Task prompt:
Copy the result of filtering the entries below for lines that include the string "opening".

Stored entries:

■ ■ ■ ■

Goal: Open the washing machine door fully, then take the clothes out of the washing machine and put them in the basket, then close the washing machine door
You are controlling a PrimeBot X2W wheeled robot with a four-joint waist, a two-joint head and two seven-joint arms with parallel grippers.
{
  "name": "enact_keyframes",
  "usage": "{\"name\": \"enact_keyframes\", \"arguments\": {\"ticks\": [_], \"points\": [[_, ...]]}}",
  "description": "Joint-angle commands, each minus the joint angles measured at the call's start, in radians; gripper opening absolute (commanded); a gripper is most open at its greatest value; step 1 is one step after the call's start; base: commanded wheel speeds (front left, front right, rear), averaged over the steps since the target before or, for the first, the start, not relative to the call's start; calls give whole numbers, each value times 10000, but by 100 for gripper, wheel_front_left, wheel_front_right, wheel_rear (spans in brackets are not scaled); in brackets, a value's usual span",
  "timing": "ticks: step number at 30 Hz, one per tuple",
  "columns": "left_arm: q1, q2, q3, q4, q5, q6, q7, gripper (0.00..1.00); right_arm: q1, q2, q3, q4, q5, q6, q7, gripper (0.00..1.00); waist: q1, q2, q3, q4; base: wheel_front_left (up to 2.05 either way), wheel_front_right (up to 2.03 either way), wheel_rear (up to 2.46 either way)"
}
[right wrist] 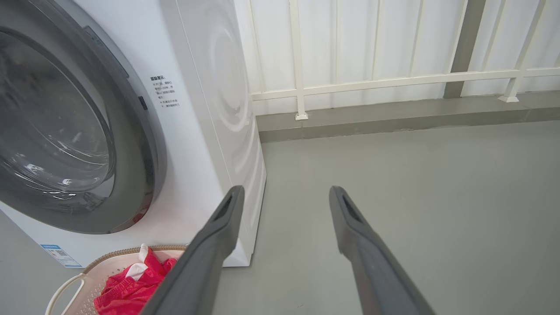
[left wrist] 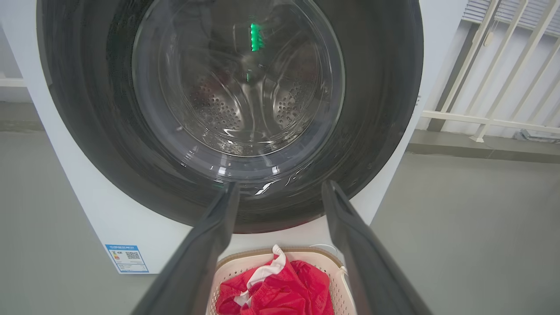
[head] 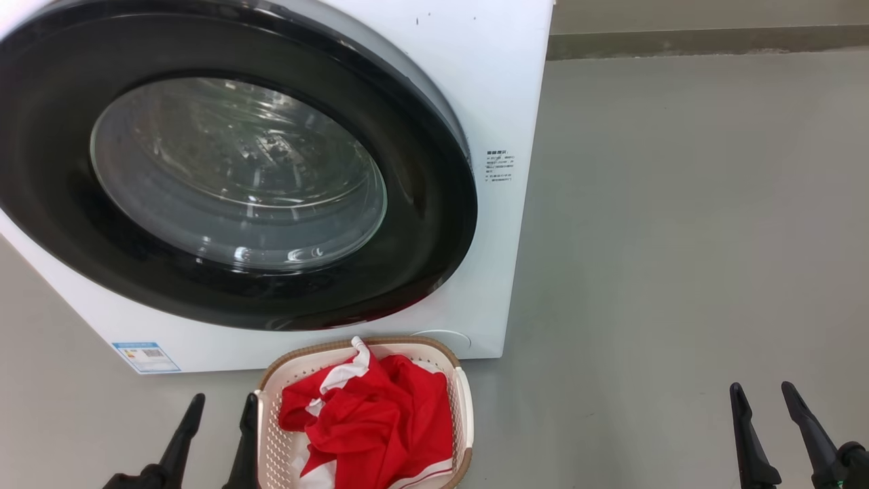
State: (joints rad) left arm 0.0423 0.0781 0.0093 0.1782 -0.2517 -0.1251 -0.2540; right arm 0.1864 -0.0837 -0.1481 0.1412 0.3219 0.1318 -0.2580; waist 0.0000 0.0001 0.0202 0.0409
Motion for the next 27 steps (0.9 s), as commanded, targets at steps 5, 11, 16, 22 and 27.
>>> {"name": "enact_keyframes", "arguments": {"ticks": [5, 11, 16, 22, 27], "points": [[-75, 35, 446, -264, -194, -55, -78, 100, 45, -174, 209, -285, 28, -11, -38, 100, 0, -1, -20, 23, 0, 0, 0], [17, -155, -57, 570, -185, 13, 76, 0, -3, 230, 33, 560, -10, 0, 32, 0, 0, -1, -24, 23, 0, 0, 0], [-31, -200, -37, 682, -623, 11, 194, 0, -94, 296, 48, 693, 412, 0, 152, 0, 8, -1, -35, 9, 0, 0, 0], [-90, -204, 15, 674, -1263, 8, 366, 0, -223, 298, 64, 705, 1028, -1, 328, 0, 5, -1, -48, -12, 0, 0, 0], [-162, -207, 60, 680, -1799, 5, 509, 0, -353, 300, 77, 726, 1543, -1, 474, 0, 1, -1, -43, -29, 0, 0, 0]]}}
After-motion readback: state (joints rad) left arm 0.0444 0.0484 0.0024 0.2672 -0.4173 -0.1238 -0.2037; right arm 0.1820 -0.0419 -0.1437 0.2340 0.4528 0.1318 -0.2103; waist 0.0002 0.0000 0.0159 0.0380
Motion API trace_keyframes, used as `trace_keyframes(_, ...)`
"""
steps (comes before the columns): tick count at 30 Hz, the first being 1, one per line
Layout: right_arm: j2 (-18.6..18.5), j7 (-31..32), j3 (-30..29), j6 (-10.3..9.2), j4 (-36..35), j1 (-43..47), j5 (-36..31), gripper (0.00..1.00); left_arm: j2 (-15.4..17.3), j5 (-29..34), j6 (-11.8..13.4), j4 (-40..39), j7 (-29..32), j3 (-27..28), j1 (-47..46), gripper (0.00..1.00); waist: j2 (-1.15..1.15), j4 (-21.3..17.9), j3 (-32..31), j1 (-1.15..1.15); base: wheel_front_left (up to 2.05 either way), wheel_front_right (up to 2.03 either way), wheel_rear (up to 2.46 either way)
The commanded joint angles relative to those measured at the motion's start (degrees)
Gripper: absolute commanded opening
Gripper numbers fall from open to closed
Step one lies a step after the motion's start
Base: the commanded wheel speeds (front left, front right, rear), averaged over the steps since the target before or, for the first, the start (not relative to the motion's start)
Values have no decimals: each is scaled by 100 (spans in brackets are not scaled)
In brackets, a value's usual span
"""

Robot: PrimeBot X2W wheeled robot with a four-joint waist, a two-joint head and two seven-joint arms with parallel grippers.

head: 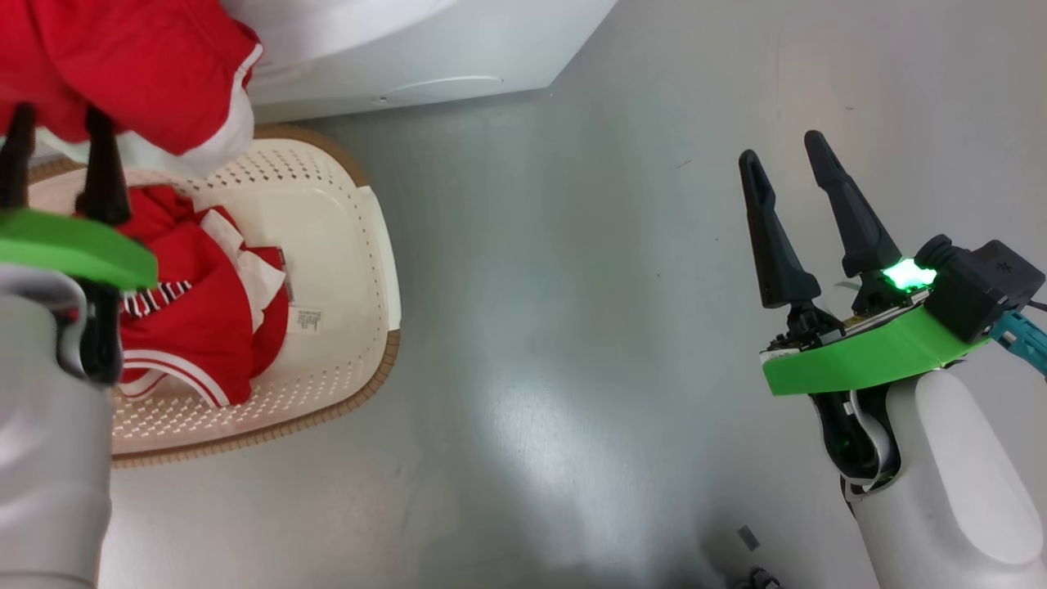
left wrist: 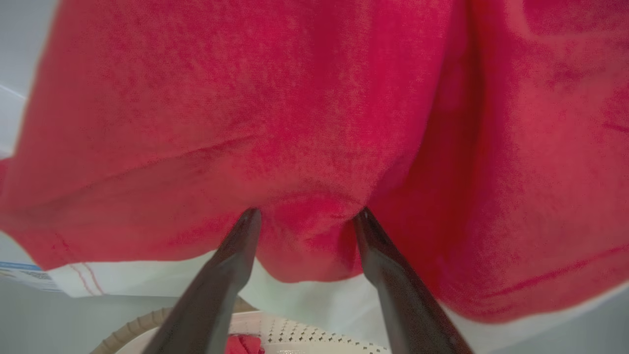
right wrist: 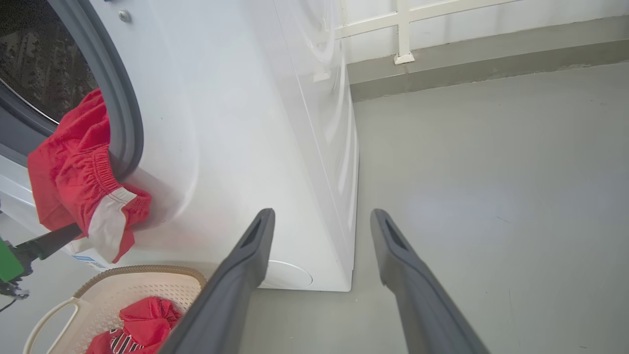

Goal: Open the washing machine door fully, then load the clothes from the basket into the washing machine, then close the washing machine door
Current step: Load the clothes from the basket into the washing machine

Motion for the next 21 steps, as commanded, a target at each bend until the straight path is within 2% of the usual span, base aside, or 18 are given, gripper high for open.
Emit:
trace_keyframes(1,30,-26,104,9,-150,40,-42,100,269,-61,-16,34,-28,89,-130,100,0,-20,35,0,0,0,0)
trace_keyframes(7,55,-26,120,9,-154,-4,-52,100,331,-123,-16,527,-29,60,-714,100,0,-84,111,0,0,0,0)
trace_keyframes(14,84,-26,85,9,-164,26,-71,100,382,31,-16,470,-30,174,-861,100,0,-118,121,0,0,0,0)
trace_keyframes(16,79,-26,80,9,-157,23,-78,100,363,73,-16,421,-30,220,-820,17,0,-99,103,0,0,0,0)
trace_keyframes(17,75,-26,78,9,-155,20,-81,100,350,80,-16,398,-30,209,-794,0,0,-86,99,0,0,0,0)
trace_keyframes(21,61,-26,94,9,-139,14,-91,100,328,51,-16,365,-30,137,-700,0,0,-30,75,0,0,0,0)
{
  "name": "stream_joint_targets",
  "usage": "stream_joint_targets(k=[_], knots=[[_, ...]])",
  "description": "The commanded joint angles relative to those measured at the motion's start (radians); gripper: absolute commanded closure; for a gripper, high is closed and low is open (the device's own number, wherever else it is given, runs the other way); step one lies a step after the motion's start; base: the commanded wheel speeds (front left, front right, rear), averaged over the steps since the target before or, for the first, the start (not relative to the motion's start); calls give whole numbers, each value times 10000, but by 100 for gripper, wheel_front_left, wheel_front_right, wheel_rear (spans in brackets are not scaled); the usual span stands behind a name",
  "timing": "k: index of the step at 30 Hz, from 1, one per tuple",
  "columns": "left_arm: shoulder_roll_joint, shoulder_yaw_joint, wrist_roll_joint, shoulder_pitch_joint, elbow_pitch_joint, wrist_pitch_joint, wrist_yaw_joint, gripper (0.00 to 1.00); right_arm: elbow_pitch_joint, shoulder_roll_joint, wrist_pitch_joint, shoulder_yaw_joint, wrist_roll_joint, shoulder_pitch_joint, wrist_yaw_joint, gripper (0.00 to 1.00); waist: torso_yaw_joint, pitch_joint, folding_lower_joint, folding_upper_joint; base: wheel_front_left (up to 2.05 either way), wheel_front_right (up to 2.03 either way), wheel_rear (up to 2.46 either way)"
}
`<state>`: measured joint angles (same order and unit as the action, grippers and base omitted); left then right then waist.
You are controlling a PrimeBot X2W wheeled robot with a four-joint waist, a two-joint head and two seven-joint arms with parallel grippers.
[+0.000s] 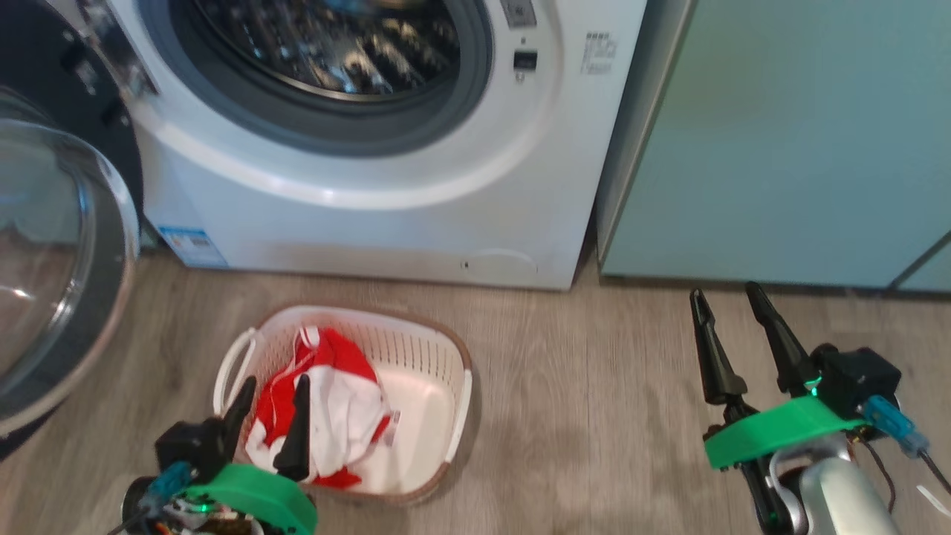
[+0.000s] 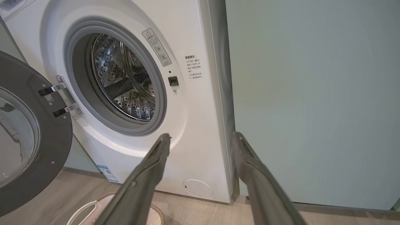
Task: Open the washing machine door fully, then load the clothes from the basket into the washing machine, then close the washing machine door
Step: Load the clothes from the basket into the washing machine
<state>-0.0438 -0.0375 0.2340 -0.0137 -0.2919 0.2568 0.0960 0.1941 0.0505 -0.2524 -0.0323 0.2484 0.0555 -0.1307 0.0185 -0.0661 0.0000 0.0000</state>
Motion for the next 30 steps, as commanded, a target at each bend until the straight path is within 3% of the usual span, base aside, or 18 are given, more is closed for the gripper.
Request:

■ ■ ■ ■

Result of this exercise:
  "description": "Joint-angle commands, each minus the joint angles measured at the call's start, in radians; gripper opening absolute (commanded); a gripper is most open at its greatest value; step 1 is one step after the call's start; base: commanded wheel speeds (front left, front right, rear), averaged over the steps since the target before or, for the first, the start, not relative to the call's start; calls give whole numbers, each value times 10000, but by 100 for gripper, wheel_front_left, wheel_front_right, wheel_rear (spans in brackets are not scaled); in brackets, a value's usual span",
Gripper: absolute commanded opening

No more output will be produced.